Algumas mudanças, é claro, também geram atritos e impasses inéditos; entre concessões e evasivas eventuais, pode o conflito ser bem vindo? A bell hooks nos diz que sim:
"Viver numa cultura em que somos encorajados a procurar alívio rápido para qualquer dor ou desconforto criou uma nação de indivíduos facilmente devastados pela dor emocional, embora ela seja relativa. Quando encaramos a dor nos relacionamentos, nossa primeira reação geralmente é cortar os laços em vez de manter o compromisso.
Quando seguimos o caminho do amor e o conflito emerge dentro de nós, ou entre nós e outras pessoas, é desanimador, especialmente quando não conseguimos lidar com nossas dificuldades facilmente. No caso dos relacionamentos românticos, muitas pessoas temem ficar aprisionadas num vínculo que não está funcionando, então fogem no início do conflito. Ou, de modo autoindulgente, criam conflitos desnecessários como forma de evitar o compromisso. Elas fogem do amor antes de conhecer a sua graça. A dor pode ser o limiar que precisam cruzar para participar da felicidade do amor. Ao fugir da dor, elas nunca conhecem a totalidade do prazer de amar."

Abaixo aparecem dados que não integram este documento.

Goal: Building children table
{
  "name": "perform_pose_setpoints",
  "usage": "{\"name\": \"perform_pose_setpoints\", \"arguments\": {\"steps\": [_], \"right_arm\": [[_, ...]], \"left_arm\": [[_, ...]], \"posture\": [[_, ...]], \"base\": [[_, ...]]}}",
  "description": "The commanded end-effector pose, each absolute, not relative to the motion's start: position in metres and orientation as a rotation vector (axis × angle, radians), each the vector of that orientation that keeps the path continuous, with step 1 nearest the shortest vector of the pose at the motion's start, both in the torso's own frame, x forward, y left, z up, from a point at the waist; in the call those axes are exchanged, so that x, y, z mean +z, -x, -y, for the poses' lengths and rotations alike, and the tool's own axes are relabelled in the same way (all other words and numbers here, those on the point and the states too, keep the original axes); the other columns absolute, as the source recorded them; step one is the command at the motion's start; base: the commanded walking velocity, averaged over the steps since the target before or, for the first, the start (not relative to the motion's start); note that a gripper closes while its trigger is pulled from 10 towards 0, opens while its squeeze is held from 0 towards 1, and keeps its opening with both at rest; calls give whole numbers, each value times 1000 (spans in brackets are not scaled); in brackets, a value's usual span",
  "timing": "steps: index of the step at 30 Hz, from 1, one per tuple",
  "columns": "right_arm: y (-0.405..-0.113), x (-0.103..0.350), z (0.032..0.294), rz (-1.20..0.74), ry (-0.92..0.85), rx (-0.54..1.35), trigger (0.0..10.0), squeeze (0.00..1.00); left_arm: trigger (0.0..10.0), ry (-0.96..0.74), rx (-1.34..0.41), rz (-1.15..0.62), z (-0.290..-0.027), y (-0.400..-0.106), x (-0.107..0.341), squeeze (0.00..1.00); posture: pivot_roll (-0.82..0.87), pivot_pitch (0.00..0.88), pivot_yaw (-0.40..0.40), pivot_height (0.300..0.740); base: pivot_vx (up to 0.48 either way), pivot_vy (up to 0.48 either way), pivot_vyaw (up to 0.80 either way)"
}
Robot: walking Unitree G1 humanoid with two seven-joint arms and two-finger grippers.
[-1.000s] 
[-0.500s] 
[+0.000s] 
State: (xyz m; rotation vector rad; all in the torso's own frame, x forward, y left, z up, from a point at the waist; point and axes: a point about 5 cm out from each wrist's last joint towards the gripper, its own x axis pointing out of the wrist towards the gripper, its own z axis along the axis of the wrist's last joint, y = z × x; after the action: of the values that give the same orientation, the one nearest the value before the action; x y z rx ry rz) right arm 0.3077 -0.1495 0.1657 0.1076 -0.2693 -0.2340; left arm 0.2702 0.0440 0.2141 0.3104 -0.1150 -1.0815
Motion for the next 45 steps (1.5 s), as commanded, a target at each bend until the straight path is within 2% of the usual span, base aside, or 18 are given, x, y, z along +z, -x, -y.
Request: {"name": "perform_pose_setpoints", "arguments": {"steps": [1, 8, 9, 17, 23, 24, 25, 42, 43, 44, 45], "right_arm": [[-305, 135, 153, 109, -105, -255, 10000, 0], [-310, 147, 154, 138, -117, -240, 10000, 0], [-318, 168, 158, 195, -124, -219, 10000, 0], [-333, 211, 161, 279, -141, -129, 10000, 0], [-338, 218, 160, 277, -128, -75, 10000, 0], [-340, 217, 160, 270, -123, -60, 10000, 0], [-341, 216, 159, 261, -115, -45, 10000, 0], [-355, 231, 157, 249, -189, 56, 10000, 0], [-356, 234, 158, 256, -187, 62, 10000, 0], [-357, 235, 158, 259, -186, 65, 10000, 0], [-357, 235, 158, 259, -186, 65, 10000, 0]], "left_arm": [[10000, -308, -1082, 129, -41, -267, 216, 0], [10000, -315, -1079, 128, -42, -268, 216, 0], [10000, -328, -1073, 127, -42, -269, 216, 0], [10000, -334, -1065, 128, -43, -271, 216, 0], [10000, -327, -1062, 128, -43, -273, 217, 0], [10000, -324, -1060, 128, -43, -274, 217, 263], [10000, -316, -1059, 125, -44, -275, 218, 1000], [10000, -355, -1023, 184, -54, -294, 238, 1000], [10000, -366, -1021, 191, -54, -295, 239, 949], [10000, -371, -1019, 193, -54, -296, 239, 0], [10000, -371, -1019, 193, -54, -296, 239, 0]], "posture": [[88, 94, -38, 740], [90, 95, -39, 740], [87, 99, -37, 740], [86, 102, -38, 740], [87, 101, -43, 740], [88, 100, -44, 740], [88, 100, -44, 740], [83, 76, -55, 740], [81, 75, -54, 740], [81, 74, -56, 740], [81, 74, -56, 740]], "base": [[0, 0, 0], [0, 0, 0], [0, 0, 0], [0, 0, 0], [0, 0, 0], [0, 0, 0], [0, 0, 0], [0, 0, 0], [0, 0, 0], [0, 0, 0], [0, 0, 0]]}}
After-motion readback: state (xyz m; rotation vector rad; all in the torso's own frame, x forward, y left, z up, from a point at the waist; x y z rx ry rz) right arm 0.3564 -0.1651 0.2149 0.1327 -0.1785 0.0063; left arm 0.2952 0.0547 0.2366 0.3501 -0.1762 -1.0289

As rupturas e separações são de Marte, o planeta de natureza oposta à Vênus: a agressividade que existe em todos nós e nos motiva a romper situações de abuso, reunir coragem para enfrentar injustiças, romper com o que nos violenta ou adoece. Raiva como força motriz. Marte entrou em Capricórnio no último dia 24 e dizemos que esse é um Marte exaltado, pois ocupa um signo de grande valia para si: a dureza do tempo e as dificuldades da vida como combustível para aprender a atacar e defender quando preciso. Disciplina, resistência e prontidão são as palavras de ordem. O que essa temporada de Marte em Capricórnio inspira? Faça os cortes necessários; reúna a coragem para dar passos na direção de suas vontades; coloque na mesa o problema que se arrasta há meses; compartilhe-o com quem está diposto a ajudar; exercite afeto e cuidado tanto quanto força e praticidade; celebre os laços de quem te acompanha há muitos anos. Aja com senso de realidade e objetivos em mente, mas não deixe de agir: Marte em Capricórnio tem disposição de sobra para deixar de ir à luta. E conjunto à Vênus, à luta se une ao campo dos desejos: conquistar o que se anseia e festejá-lo com quem se ama é a maior das vitórias.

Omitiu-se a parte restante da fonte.